Last Thursday, a mother of four, passed away at a fairly young age. She had some heart difficulties, and after surgery two days earlier, she was getting ready to be moved into her own room and God called her home. Just two days later marked the seven year anniversary of my father's death.
I mention these two deaths because they have something in common. "What?", you ask. The initial response in my heart was the same. Both people died younger than what one would have expected. But when I heard of their passing, my initial thought was envy.
I think about where they are, who they are with, what they are experiencing, and I envy them. Yes, I love my life. I enjoy the opportunities that God gives me each day, but I still struggle with sin, I still get tired, I still fail, I still experience pain, life here is difficult.
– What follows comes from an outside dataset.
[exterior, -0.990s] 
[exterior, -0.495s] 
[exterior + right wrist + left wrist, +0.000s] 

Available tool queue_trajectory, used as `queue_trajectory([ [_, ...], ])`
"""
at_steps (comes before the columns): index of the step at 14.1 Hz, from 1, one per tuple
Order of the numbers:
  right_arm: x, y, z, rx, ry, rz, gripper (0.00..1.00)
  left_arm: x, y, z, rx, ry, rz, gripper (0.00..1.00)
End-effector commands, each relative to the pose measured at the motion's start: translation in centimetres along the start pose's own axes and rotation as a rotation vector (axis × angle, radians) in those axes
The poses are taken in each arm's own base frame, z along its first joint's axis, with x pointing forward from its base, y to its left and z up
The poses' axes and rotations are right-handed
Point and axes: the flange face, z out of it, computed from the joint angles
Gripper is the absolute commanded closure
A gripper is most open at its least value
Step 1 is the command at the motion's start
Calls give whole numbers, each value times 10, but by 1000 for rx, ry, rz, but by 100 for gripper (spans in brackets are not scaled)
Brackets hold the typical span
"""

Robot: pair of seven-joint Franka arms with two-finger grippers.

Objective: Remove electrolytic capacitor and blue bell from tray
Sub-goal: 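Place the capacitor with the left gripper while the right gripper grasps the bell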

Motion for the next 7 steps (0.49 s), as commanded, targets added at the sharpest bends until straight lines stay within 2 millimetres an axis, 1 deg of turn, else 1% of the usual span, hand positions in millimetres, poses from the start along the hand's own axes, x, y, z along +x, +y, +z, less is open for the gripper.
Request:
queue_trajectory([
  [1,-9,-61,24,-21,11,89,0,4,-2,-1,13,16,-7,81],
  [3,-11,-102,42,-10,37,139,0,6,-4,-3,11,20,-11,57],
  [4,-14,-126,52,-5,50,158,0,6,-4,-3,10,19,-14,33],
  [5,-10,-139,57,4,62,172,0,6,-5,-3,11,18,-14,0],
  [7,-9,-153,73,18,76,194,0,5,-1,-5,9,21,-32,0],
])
Just so you understand, I don't wish to die. I am not hoping to pass away. However, I do look forward to what is next! I am confident that no matter how long I could sit and ponder what life will be like in the next world, whatever I conceive will pale in comparison to the reality of standing side by side with Jesus and talking face to face with the Father.
I hurt for the people left here - including myself. I wish the pain they experience at the loss of a loved one could be taken away. But then I am reminded that the very pain I wish to remove makes me long for glory even more.
What is a "godly" response to the death of a believer? Joy, maybe, but maybe just as healthy and right is envy.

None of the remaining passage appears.